Unbundling Training and Inference Clouds
Lambda customer at Iambic Therapeutics on GPU infrastructure choices for ML training and inference
This split shows that GPU cloud is not one market, it is two jobs with different winners. Training rewards cheap reserved clusters with strong interconnect, while deployment rewards boring reliability, on demand capacity, and infrastructure that can be scripted, versioned, and kept up all the time.
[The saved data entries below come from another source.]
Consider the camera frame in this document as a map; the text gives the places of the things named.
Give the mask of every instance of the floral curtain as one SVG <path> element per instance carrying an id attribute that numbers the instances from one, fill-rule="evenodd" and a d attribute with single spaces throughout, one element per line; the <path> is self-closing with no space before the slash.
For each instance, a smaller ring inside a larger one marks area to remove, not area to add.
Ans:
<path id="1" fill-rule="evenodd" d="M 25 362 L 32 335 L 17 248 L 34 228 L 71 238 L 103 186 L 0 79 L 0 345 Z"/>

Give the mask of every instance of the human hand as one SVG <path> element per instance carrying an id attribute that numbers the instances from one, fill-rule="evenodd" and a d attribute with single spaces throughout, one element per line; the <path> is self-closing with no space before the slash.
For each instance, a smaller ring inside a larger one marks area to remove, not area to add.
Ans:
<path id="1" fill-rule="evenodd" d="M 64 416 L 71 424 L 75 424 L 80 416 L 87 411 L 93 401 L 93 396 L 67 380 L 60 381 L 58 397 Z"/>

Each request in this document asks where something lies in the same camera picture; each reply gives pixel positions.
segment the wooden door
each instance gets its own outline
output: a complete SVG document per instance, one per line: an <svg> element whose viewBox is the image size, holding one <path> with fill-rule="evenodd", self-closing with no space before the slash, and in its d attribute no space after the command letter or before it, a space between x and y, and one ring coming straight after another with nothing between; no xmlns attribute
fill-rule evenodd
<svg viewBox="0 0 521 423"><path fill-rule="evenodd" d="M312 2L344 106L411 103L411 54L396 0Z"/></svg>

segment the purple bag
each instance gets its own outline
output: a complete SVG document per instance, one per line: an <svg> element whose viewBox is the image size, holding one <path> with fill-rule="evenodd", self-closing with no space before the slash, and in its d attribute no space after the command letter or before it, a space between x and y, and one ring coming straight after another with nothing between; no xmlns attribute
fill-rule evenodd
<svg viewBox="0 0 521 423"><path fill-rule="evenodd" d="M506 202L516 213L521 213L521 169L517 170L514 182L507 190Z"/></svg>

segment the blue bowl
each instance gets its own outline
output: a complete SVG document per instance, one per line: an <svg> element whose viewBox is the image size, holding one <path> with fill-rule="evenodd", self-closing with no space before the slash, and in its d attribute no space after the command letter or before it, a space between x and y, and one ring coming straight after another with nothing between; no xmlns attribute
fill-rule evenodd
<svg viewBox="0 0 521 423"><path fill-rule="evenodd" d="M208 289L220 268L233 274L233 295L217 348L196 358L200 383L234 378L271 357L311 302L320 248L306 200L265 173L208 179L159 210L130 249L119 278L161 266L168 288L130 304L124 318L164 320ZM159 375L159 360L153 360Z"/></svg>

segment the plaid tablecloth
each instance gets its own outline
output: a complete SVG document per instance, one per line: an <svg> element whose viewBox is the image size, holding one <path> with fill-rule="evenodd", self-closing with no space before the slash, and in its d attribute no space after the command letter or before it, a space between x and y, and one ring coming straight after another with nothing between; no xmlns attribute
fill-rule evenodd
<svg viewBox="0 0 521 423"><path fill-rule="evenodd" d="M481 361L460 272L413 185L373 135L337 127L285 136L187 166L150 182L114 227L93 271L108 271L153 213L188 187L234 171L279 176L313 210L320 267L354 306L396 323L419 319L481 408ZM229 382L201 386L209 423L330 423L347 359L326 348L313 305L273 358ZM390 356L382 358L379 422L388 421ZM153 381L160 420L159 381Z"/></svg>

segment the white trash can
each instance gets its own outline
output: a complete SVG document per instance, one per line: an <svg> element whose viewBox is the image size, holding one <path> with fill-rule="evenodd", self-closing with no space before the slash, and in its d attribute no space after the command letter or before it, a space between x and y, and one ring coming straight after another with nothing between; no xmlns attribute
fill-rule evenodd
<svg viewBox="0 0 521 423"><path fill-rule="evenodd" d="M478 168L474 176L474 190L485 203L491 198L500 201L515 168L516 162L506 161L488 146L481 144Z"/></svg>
At Iambic, training on Lambda runs roughly $500,000 to $1M per month, while AWS inference is far smaller and valued more for uptime and tooling than raw GPU price.
-
For training, the deciding factor was not just cheaper H100 hours, it was getting a fixed cluster with the right InfiniBand style networking and hardware layout. Iambic evaluated Lambda, CoreWeave, AWS, and Oracle, and found the neo clouds more willing to customize the cluster and still come in cheaper.
-
For deployment, the hard part is everything around the GPU. AWS brings EKS, EC2, S3, Terraform friendly workflows, and easy access to smaller inference GPUs like A10G and L40S. That matters when a model has to answer requests quickly, survive spikes, and be managed like normal software infrastructure.
-
This pattern shows up elsewhere. Heyday used Lambda for cheaper experimentation, but kept production on CoreWeave because it already behaved more like an AWS style Kubernetes environment with autoscaling, networking, and production features. Across the market, startups often begin on lower cost GPU specialists, then move toward platforms with stronger serving layers as workloads mature.
The next step is a fuller unbundling of training clouds from inference clouds. Neo clouds are moving up from raw GPU rental into one click clusters and better researcher tooling, while hyperscalers and production focused GPU platforms keep winning the serving layer. Over time, the strongest providers will be the ones that package the surrounding workflow, not just the chip hour.